No segundo sistema aludido, em contrapartida, o tempo é agora conceptualizado como localizações fixas, e o observador é que se move através dele, na direção do futuro. Tal situação é representada pela metáfora A PASSAGEM DO TEMPO É UM MOVIMENTO ATRAVÉS DE UMA PAISAGEM, observável em expressões linguísticas como as seguintes:

Ele permaneceu lá por dez anos  Nós estamos chegando perto do Natal  Ele chegou na hora

 Eu passei o tempo ... .

Diante de tais evidências, somos, pois, autorizados a concluir, com Lakoff (2006), que a metáfora é um componente inalienável da gramática e ocupa uma posição central na semântica de uma língua natural.

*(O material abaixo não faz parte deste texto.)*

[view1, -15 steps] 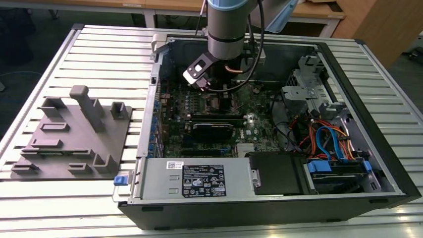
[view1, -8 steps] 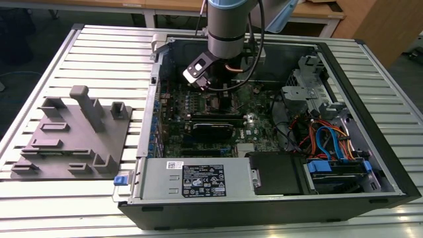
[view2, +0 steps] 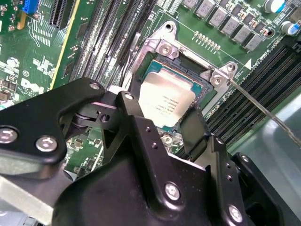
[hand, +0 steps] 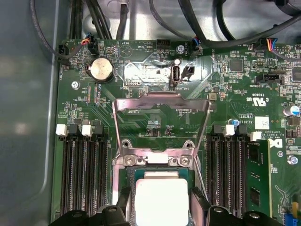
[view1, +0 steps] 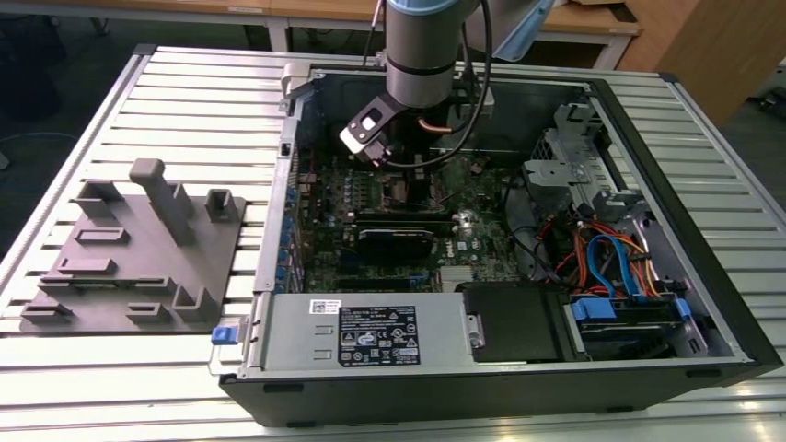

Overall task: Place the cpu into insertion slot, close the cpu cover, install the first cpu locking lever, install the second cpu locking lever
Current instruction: 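Place the cpu into insertion slot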

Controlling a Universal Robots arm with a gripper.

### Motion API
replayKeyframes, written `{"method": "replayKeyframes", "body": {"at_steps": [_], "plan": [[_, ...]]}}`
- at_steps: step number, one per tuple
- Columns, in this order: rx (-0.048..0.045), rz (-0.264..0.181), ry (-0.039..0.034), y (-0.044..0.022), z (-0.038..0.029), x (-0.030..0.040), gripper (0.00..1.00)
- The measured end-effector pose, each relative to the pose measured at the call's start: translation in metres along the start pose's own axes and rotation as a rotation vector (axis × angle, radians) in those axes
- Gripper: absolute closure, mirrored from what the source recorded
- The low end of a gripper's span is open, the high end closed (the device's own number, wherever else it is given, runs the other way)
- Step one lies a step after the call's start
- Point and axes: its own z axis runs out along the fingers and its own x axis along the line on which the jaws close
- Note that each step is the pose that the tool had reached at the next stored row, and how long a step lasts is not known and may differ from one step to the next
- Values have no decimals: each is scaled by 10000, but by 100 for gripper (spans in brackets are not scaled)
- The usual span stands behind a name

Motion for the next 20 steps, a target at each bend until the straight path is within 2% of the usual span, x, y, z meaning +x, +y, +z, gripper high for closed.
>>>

Os estudos empreendidos na segunda fase da teoria descortinarão a importância do pensamento metafórico, evidenciando que o interesse no estudo da metáfora extrapola os limites estritos da Linguística ou dos Estudos Literários, e seu alcance se estende às mais diversas áreas do conhecimento, como a Psicologia, a Filosofia, o Direito, a Religião, a Política, ou mesmo a Matemática.

Para Lakoff e Johnson (2003 [1980]), a metáfora condiciona nosso modo de pensar e agir, determinando, assim, inúmeros aspectos de nossa vida pública e privada, uma vez que o “o pensamento metafórico é normal e ubíquo em nossa vida mental, tanto consciente quanto inconsciente.” (LAKOFF; JOHNSON, 2003 [1980], p. 244, tradução nossa).

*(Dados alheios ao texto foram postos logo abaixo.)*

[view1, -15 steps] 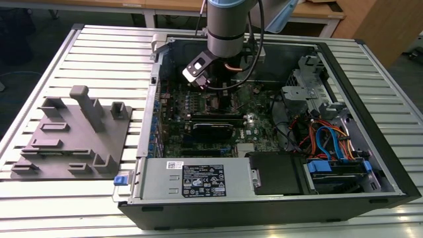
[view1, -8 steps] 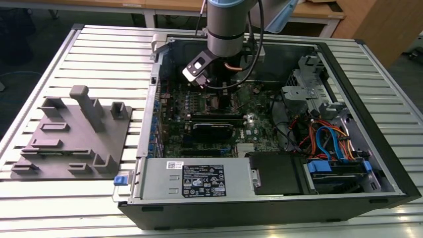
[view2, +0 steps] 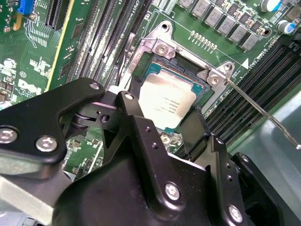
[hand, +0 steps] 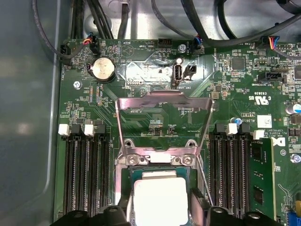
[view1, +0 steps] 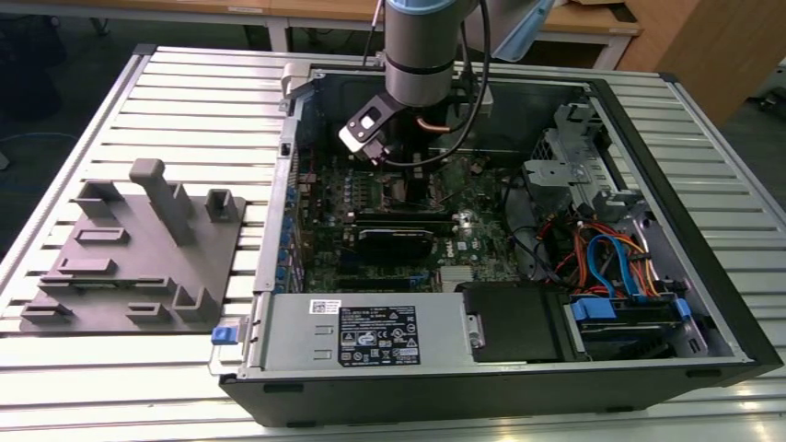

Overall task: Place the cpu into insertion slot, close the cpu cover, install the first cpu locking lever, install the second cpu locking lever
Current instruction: 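Place the cpu into insertion slot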

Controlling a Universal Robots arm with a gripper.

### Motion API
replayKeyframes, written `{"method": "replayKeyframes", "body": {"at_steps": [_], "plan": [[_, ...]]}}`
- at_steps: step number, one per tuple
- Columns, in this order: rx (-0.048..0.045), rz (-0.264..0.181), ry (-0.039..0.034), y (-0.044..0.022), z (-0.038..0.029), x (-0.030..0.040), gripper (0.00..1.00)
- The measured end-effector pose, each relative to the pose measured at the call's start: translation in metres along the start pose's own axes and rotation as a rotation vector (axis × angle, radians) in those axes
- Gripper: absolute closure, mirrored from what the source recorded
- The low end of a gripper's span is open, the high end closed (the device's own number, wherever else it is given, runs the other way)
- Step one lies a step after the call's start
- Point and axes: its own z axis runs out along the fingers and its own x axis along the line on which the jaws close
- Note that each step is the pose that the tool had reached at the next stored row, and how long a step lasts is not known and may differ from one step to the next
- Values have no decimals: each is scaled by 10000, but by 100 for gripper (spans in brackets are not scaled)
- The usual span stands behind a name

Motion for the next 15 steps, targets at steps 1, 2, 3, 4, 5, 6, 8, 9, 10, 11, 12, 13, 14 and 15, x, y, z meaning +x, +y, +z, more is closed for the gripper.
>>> {"method": "replayKeyframes", "body": {"at_steps": [1,2,3,4,5,6,8,9,10,11,12,13,14,15], "plan": [[1,1,-1,0,-1,0,41],[1,0,-1,0,-2,0,41],[1,1,0,0,-3,0,47],[0,0,2,0,-3,0,47],[0,0,3,1,-5,0,47],[1,0,1,1,-8,0,47],[0,1,3,0,-11,0,47],[-1,2,4,-1,-11,0,47],[-1,2,4,-2,-11,0,47],[0,3,4,-2,-11,0,47],[-1,17,3,-3,-11,0,47],[0,40,0,-3,-12,0,47],[1,70,-3,-3,-12,-1,47],[1,100,-5,-4,-12,-1,47]]}}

No quadro de pesquisas que atestam essa onipresença da metáfora conceptual em nossa vida cotidiana, destacam-se, sobremodo, os estudos de Lakoff e Johnson (1999) e Lakoff (2002) acerca da noção de moralidade. Os autores demonstraram que, a exemplo dos demais conceitos abstratos, nossos conceitos morais, que compreendem ideais como justiça, virtude, liberdade, compaixão, dentre outros, também são estruturados metaforicamente, e as metáforas conceptuais subjacentes a estes compõem um verdadeiro sistema metafórico. Esse complexo metafórico, segundo os autores, funda-se em uma base experiencial identificável, qual seja, as nossas experiências fundamentais relativas ao bem-estar (vide exposição detalhada sobre esse tópico na seção 2). As metáforas conceptuais que integram o sistema metafórico da moralidade intervêm de modo crucial na conceptualização de ideias de ordem política, a exemplo das noções do conservadorismo e liberalismo no cenário político norte- americano (LAKOFF, 2002). Os estudos sobre a moralidade nos fornecerão, ainda, subsídios teóricos para a compreensão das metáforas empregadas para conceptualizar a noção de

corrupção política, objeto de análise desta pesquisa.

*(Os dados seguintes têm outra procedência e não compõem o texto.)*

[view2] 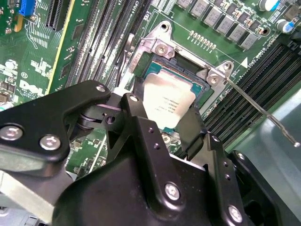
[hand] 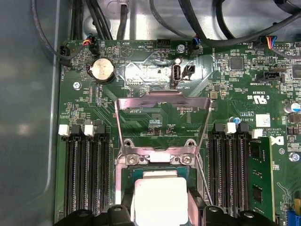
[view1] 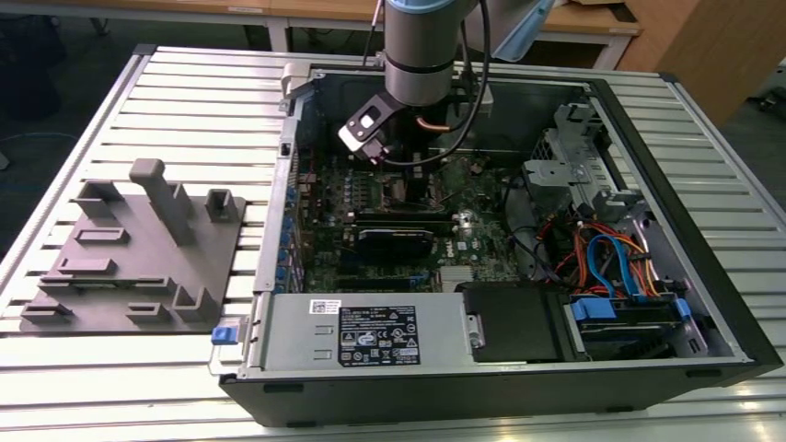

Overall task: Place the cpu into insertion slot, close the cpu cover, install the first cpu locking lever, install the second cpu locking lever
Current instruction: 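Place the cpu into insertion slot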

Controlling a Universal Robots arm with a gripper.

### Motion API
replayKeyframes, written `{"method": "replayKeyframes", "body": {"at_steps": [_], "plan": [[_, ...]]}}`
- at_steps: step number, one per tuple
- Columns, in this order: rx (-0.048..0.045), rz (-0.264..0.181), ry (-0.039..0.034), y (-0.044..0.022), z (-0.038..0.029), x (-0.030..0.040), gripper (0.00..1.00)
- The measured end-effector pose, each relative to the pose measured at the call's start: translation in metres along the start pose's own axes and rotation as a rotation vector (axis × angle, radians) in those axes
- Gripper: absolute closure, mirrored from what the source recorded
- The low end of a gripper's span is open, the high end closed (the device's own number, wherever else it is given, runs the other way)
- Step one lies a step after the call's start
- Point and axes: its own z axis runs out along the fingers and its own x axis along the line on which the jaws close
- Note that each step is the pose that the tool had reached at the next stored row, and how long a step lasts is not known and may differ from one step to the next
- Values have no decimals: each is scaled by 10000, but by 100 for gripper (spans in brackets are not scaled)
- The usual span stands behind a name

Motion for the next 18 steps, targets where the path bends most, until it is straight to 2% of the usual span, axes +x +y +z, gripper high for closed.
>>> {"method": "replayKeyframes", "body": {"at_steps": [18], "plan": [[10,33,-1,-13,17,-1,47]]}}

Outras contribuições importantes incorporadas à teoria cognitiva da metáfora nessa segunda fase correspondem às investigações de Joseph Grady (1997) sobre a metáfora primária, e à descrição da metáfora sob a ótica da Teoria Neural, proposta por Srini Narayanan. Grady (1997) identificou que as metáforas descritas por Lakoff e Johnson eram, na verdade, em sua maioria, complexas, isto é, decomponíveis em unidades menores ou mais essenciais, denominadas de metáforas primárias. Estas consistem em mapeamentos que exibem uma relação direta com uma base experiencial, através dos quais julgamentos e experiências subjetivas são conceptualizados a partir de elementos de domínios sensório- motores. Por outro lado, as pesquisas de Narayanan irão vislumbrar a metáfora como uma espécie de mapa de conexões neurais, ou seja, como uma entidade com existência propriamente física.